_TASK TO CARRY OUT_
If a line in the listing below contains the word "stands", count it, then please give only the number of such lines.

_RECORDS PROVIDED_
○ ○ ○ ○ ○ ○ ○
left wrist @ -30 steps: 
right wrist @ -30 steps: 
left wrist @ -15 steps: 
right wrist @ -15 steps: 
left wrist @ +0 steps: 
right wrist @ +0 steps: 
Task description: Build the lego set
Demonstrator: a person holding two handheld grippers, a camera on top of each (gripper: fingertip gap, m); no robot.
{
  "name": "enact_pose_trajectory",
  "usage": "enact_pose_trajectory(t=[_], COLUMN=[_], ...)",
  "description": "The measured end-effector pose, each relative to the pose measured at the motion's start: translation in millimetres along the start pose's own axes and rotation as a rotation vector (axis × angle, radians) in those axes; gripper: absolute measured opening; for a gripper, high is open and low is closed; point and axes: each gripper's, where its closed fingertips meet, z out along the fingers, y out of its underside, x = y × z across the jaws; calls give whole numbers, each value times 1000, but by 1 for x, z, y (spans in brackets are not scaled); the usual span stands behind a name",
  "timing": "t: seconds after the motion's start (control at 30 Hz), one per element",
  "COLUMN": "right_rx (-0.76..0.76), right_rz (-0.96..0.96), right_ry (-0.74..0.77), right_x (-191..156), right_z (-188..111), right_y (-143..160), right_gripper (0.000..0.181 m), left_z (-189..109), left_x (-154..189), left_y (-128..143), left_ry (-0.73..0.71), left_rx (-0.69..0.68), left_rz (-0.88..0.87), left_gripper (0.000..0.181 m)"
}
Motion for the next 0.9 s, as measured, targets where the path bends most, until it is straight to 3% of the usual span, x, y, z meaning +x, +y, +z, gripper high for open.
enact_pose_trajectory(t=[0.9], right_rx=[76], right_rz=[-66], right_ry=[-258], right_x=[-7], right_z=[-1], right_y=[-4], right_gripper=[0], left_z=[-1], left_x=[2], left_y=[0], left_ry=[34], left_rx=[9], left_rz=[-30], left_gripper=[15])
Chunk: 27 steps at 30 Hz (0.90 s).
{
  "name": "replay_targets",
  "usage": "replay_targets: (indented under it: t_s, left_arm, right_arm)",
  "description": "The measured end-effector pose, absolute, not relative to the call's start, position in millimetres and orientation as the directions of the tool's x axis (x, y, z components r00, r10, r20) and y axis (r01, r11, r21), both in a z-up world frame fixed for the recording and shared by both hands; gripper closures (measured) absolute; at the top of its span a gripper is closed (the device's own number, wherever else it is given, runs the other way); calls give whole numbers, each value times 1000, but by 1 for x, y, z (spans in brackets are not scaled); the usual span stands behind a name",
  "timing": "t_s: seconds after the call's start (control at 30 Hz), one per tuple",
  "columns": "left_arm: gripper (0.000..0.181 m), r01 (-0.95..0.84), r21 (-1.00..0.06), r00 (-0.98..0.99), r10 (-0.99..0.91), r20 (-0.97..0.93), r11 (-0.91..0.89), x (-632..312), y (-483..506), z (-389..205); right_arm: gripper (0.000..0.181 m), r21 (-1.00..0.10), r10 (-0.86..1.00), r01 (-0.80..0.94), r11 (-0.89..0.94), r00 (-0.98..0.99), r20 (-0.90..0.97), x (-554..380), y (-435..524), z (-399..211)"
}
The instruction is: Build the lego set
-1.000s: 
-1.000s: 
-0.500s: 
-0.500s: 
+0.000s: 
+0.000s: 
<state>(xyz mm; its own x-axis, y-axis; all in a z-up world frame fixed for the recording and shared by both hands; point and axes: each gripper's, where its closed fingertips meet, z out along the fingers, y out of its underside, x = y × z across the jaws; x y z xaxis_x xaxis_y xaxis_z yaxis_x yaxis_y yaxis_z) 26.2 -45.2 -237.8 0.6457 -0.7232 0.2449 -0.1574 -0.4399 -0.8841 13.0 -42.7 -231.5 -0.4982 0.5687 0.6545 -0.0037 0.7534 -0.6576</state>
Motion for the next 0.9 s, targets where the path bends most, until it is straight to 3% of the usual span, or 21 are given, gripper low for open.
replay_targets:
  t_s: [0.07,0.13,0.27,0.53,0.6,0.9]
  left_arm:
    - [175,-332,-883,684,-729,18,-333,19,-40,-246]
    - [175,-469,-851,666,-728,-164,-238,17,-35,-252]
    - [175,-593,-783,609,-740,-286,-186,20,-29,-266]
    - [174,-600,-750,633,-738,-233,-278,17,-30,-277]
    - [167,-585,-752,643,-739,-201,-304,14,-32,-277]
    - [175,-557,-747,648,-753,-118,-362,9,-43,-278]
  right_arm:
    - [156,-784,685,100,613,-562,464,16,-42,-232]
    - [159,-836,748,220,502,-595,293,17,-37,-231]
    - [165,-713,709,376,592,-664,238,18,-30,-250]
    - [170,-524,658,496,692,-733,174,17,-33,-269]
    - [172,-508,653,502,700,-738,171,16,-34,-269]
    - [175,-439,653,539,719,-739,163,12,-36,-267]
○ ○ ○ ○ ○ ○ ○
_EXERCISE ANSWER_
2